The Hon. Robert E. Morin (Ret.) is a senior judge for the Superior Court of the District of Columbia. He was nominated to the bench by President Bill Clinton in December 1995. Morim was confirmed by the United States Senate on July 26, 1996. He was reappointed for a second fifteen-year term in 2011 and retired in April 2020, assuming senior status.
During his judicial tenure, he was chosen to serve as Chief Judge of the Superior Court of the District of Columbia in 2016 and remained in that capacity until his retirement.
Prior to his nomination, Morin was a partner at Fisher, Morin & Hansen in the District of Columbia since 1986. At the firm, he specialized in defending serious criminal and death penalty cases.
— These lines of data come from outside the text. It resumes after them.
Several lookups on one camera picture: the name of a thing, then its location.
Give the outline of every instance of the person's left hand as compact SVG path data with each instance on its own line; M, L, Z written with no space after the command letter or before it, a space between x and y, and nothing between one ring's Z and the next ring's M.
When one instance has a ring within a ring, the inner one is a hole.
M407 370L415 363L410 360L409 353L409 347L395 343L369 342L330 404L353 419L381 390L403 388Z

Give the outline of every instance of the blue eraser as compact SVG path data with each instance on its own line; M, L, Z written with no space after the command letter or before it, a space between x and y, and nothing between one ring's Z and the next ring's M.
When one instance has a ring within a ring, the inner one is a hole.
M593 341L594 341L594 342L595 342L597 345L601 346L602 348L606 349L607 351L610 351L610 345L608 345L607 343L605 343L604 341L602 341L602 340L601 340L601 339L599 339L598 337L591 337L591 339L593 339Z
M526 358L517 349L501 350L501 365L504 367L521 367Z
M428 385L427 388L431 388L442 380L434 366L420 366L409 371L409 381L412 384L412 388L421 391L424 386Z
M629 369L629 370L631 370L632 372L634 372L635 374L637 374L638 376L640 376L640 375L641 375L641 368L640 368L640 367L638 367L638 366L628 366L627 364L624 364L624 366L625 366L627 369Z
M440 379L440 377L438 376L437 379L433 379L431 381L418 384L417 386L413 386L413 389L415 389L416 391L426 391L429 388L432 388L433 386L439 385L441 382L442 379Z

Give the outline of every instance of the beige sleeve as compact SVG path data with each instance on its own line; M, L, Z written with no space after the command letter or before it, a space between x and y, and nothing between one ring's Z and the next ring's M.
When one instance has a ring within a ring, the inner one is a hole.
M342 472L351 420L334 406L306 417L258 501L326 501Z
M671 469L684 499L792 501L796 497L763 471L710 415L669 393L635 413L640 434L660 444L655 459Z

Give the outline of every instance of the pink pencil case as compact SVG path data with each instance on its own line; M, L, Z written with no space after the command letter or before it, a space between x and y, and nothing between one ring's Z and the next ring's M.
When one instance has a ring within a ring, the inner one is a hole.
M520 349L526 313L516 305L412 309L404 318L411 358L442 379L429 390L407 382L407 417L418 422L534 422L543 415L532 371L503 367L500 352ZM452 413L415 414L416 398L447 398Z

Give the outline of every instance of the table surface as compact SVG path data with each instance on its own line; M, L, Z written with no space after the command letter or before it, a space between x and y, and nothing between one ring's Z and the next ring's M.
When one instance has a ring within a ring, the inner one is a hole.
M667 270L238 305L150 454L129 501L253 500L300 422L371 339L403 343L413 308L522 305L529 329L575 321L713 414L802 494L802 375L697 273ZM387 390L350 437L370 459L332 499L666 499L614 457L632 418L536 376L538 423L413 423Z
Morin also taught Evidence and Capital Punishment as an adjunct professor at Georgetown Law School.
Before joining the firm, he was a trial attorney with the Office of the Public Defender in Maryland (1984 to 1986), where he represented defendants in death penalty cases. Morin relocated to the area after helping to establish the Southern Center for Human Rights in Atlanta, Georgia in 1982. The Center was designed to provide representation for indigent individuals charged in capital cases or under a death sentence, as well as train attorneys to provide representation in those matters.
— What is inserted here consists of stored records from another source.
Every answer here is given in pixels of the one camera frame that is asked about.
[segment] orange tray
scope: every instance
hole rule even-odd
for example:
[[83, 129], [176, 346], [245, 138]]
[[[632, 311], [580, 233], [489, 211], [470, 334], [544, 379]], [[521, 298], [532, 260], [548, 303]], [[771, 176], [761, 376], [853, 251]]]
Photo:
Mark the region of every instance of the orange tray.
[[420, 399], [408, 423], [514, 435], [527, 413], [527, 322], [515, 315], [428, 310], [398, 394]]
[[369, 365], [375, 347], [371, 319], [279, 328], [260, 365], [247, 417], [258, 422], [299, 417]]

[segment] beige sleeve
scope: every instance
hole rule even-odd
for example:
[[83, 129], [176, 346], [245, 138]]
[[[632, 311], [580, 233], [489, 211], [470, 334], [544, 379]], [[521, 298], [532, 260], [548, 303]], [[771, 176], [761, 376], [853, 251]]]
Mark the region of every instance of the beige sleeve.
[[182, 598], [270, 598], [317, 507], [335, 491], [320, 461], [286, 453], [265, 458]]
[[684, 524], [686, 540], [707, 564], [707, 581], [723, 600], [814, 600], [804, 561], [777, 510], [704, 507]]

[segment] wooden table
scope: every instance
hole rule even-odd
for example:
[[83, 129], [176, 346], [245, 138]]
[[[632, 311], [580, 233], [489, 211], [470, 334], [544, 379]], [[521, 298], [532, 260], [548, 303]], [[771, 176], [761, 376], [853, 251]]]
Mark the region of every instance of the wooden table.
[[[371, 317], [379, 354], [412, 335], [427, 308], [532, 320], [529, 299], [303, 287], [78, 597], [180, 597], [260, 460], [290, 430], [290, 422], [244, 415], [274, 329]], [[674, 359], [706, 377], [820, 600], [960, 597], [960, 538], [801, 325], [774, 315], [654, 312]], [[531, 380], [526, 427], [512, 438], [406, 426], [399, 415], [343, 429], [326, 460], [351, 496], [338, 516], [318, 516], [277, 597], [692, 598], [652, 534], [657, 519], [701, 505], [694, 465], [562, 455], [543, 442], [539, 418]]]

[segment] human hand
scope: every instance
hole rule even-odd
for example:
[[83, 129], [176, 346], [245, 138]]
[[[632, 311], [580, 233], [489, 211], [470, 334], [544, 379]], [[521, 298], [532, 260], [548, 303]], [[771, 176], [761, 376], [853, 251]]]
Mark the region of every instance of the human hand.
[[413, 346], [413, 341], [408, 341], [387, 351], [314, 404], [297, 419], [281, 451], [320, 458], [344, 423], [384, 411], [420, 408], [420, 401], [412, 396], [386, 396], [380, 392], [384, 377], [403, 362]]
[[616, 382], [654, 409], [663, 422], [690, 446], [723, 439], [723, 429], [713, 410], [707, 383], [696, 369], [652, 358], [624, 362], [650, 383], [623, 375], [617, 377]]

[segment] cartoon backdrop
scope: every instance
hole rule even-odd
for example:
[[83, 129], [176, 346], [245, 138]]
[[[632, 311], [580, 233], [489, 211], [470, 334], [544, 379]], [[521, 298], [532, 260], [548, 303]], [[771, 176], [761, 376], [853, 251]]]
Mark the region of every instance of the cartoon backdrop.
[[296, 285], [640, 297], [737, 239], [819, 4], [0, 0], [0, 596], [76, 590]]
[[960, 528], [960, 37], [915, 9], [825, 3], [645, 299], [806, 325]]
Morin received a bachelor’s degree in sociology from the University of Massachusetts in 1974. He then completed a J.D. at Catholic University of America, Columbus School of Law, in 1977.
After graduating from law school, Morin began his legal career as an associate at Furey, Doolan & Abell, where he handled civil and criminal litigation before becoming a clinical supervisor in the Criminal Divison of the District of Columbia Law Students in Court Program in Washington, D.C. As such, Morin was tasked with supervising third-year law students representing indigent individuals charged with crimes, as well as teaching classes in criminal procedure and trial techniques.
He was born in Boston, Massachusetts. Morin and his wife, Martha Tomich, have two children. Following his retirement, Morin joined the McCammon Group as a neutral in 2020.